A bilateral investment pact would be beneficial to both India and the US: USIBC President
Mukesh Aghi, President, US-India Business Council (USIBC), said although India has given verbal assurance on not issuing compulsory licences for generic drugs manufacturing, the American industry is keen on a written declaration. In an interview with BusinessLine, Aghi also said the government should revisit the draft model of the Bilateral Investment Treaty (BIT). Excerpts from the interview:
The US Ambassador to India Richard Verma recently expressed concern over India’s taxation regime and IPR laws. He also said along with addressing these, India and the US should conclude the Bilateral Investment Treaty (BIT) to augment investments and reach the set-target of $500 billion bilateral trade?
Yes – we agree. However, we want to note the significant reforms that have been made on all fronts. The government has resolved more than 100 pending transfer pricing cases and removing a major deterrent in foreign investments entering India. Dispute resolution is now a realistic alternative for India. Long-term protracted litigation has had a chilling effect on sustainable investment in India. Then, the introduction of Bankruptcy Code that aims to consolidate all insolvency laws, streamline processes and early detection, and provide legal certainty and speed for business closure. The Bill is on schedule to pass in the second half of the Budget session of Parliament.
How critical has concluding the BIT become to unleash the real investment potential between the both countries?
A bilateral investment agreement would be beneficial to both the US and India, as it would signal protections and a fair process of arbitration, should disputes occur.
Companies look for predictability, transparency, and clarity and BIT frameworks provide these basic levels of assurances, which help in making investment decisions.

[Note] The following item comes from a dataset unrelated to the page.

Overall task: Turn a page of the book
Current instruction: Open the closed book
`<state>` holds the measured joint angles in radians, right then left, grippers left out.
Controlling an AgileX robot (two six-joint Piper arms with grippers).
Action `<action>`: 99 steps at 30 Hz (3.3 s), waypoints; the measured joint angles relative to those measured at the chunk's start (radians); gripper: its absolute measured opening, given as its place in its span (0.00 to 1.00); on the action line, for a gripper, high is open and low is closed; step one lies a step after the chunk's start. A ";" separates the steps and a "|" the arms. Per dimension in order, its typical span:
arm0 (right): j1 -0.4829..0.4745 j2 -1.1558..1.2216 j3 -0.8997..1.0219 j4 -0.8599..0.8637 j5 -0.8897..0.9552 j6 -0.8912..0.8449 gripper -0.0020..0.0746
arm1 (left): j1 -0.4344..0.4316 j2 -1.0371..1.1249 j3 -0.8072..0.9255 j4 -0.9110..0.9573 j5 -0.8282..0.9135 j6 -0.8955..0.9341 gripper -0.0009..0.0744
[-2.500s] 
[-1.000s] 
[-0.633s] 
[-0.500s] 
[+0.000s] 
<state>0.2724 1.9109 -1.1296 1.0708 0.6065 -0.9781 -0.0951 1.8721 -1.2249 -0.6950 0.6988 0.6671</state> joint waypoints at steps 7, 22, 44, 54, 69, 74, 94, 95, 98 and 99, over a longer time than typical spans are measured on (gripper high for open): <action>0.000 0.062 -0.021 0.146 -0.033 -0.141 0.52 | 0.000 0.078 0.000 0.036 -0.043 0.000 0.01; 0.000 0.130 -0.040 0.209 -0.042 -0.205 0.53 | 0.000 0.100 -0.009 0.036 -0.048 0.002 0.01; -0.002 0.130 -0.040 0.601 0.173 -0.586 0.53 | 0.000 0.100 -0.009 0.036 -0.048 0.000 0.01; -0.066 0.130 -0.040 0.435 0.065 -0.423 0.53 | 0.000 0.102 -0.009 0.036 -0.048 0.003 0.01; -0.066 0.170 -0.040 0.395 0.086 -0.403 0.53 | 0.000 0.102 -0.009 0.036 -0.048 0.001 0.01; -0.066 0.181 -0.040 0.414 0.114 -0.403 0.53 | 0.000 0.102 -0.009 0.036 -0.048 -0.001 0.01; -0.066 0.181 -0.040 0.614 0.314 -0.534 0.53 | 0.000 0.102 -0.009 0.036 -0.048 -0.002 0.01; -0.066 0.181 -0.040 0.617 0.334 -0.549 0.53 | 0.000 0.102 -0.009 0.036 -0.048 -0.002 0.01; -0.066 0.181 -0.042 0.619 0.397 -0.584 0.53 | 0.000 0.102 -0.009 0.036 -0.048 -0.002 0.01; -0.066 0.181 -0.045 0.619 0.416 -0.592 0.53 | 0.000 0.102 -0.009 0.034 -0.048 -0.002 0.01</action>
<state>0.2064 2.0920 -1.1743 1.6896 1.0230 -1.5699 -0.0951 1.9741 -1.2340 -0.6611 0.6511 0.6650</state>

However, in its current form, India’s model BIT contains gaps which would prevent it from finalising an agreement with the US. We recommend to the government to revisit not only some of the substantive protections and procedural mechanisms included in the model, but also do so from the perspective of projecting a willingness to open trade and to provide a stable investment environment in India.
The US still seems to be concerned about India using the provision of compulsory licensing when it comes to pharmaceuticals despite repeated assurances from the government that it will be used only during emergency. What is the industry view?

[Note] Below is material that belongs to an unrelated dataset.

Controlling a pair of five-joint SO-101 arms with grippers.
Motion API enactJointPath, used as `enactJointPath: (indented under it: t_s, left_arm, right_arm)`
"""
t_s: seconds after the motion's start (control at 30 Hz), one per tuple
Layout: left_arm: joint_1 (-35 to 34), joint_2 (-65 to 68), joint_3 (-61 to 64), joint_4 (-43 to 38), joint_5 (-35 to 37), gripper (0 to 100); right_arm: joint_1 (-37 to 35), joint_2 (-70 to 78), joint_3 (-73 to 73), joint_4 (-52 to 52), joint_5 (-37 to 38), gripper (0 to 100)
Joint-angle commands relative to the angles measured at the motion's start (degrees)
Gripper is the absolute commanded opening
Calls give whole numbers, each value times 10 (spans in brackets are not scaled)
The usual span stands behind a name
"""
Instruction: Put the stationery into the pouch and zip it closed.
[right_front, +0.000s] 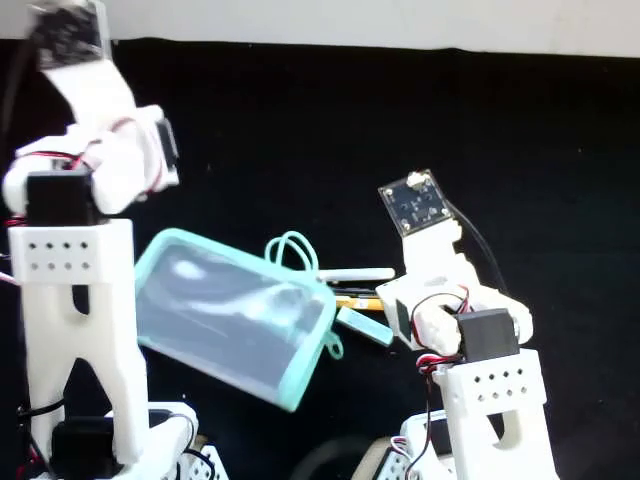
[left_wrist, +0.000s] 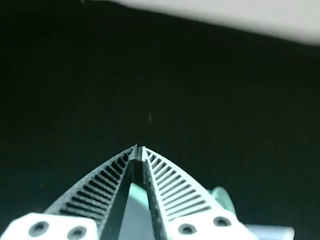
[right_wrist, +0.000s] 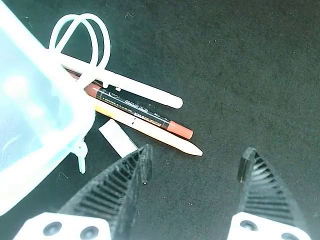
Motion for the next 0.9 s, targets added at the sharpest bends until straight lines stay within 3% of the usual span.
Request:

It is true the government has reassured industry verbally in meetings that they will not use compulsory licences. However, verbal assurance could be easily undermined if personnel or government officials change swiftly. Investor sentiment would be more confident if the government provides a written declaration, saying they have officially disbanded the inter-agency compulsory licence committee and that compulsory licences will not be used except under situations of public health emergencies.
A recent US Trade Representative (USTR) report has labelled India as a ‘notorious market’ in terms of IPR infringement and patents. What is the USIBC’s opinion?

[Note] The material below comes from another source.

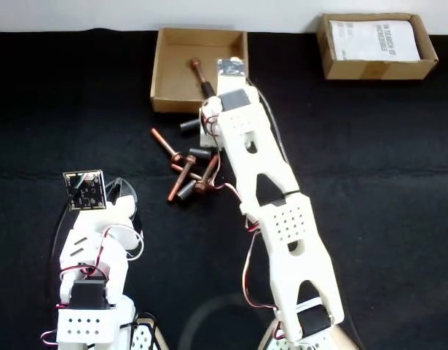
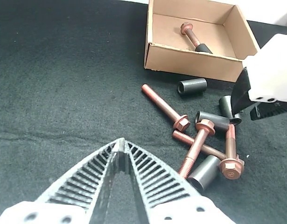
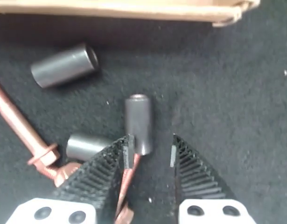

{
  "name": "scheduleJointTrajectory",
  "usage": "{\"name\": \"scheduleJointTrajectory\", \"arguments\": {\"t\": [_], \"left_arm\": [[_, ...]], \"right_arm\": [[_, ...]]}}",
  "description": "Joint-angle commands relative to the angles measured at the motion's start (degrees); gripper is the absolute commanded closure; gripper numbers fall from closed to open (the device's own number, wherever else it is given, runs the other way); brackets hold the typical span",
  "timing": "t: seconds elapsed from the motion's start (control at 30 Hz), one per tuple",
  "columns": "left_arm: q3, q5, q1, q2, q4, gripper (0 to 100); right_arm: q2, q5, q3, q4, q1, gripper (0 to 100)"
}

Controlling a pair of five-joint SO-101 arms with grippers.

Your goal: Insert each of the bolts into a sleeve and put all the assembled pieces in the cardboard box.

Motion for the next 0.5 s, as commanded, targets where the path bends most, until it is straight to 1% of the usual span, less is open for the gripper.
{"name": "scheduleJointTrajectory", "arguments": {"t": [0.0, 0.23, 0.47], "left_arm": [[1.3, -0.3, -0.7, 0.3, 0.2, 98], [1.3, -0.3, -0.7, 0.3, 0.2, 98], [1.3, -0.3, -0.5, 0.3, 0.2, 98]], "right_arm": [[-2.8, 0.8, 0.0, -2.6, 0.7, 88.2], [2.1, 0.8, -0.5, -7.0, 0.4, 88.2], [7.3, 0.4, -0.5, -7.1, -0.2, 88.2]]}}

India has dedicated resources to enforcing copyrights and preventing pirated goods from entering the market. USIBC looks forward to working with the Indian government’s enforcement authorities to ensure that the inflow of fake and pirated goods is prohibited and enforced. The US and Indian authorities have previously cooperated on raids of markets and other locales of pirated goods and looks forward to collaborating and training for greater enforcement.
Although the government says it is taking all measures to strengthen the country’s IPR and patent laws, India continues to feature in ‘Priority Watch List’ category of countries in Special 301 Report. Will it be repeated yet again this year?
Our members feel that significant progress has been made on IPR in the past year. Most recently, USIBC was encouraged by the government’s Start-Up India Initiative. Industry is eager to see some of the positive expressions translated into actual policies and eagerly awaits the release of India’s final IPR Policy.
The government has exceeded the deadline for releasing the National IPR Policy. What, according to you, could be the hurdle?
The release of the National IPR policy is a government issue, so I wouldn’t want to comment on that. However, I would like to point out that in the process of framing its policy, the Indian government has been extremely open and collaborative with industry over the past year, often meeting with industry to discuss IPR issues and approaching discussions with a willingness to solve problems quickly.